Мужики из бригады Семена Ивановича, поставив крест, приведя могилу в порядок, попросили разрешения у Анны Николаевны произвести три ружейных выстрела. Ведь ее супруг был заядлым охотником, в разговорах наказывал, если умрет, то обязательно хочет услышать звук ружейного выстрела. Она, посмотрев на них безразличным взглядом, ответила в пустоту:
– Приходите помянуть мужа.
Бригада, оставшись одна на кладбище, исполнила желание бригадира. Первый же выстрел спугнул кучку ворон с трех кладбищенских тополей, единственных деревьев, кругом росли кусты черемухи и сирени. Старожилы говорили, три тополя посадили цыгане, когда табором стояли около села и у них умер барон. Первые годы цыгане приезжали, ухаживали за могилой, но потом ее забросили, возле тополей она возвышалась бугорком поросшей полынью, креста на ней не было. Сельчане в пасху или на Троицу, проходя мимо могилы барона, сыпали на нее пшеницу, так они его поминали. Ведь на кладбище все одинаковые по вере, национальности, цыган ты или русский, бог всех примет, для него нет разницы, на земле все его дети.

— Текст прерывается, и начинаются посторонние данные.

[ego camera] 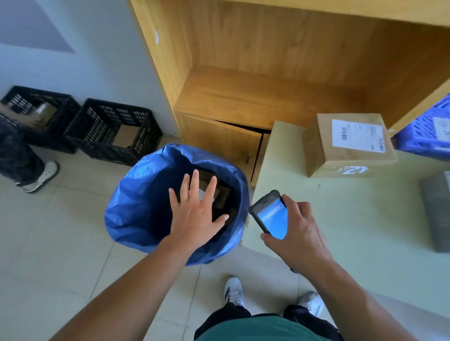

Анна Николаевна после похорон мужа крепилась, но ближе к сороковому дню жаловалась дочери на жжение в груди. В день поминок по христианскому обычаю поминают усопшего. Рано утром в русской печи на поту испекла пирожки из вишни. Попросила ребятишек добежать до свекрови и их передать. Сестре сказать, что мать занемогла, пусть придет, подоит корову, в табун не подоенную не поведешь. Проводив ребятишек, сходила в протопленную с вечера баню, на скорую руку помылась. Надела чистое нижнее белье, выходную юбку, белую кофточку с кружевами на рукавах и воротничке, которую ей дарил супруг, достав все из сундука. Перед зеркалом аккуратно заплела в косу волосы и в горнице легла на кровать.
Татьяна, услышав от ребятишек о просьбе матери прийти и подоить корову, поняла – ей нужна помощь. Рукой, придерживая живот, четвертым месяцем беременная, шла к родительскому дому, повторяла слова: – «Мама, мама, пожалуйста, потерпи, сейчас тебе помогу, любимая моя, ну потерпи, мне только мосток перейти, я огородом пройду напрямик и дома».
С этими словами забежала в избу, нырнула в горницу, замерла у порога, увидев, как мать лежала на кровати со скрещенными руками на груди:
– Мам, ты меня напугала, я уж подумала – померла, руки-то зачем скрестила, как у покойника, – разговаривая, как обычно говорят в обиходе люди.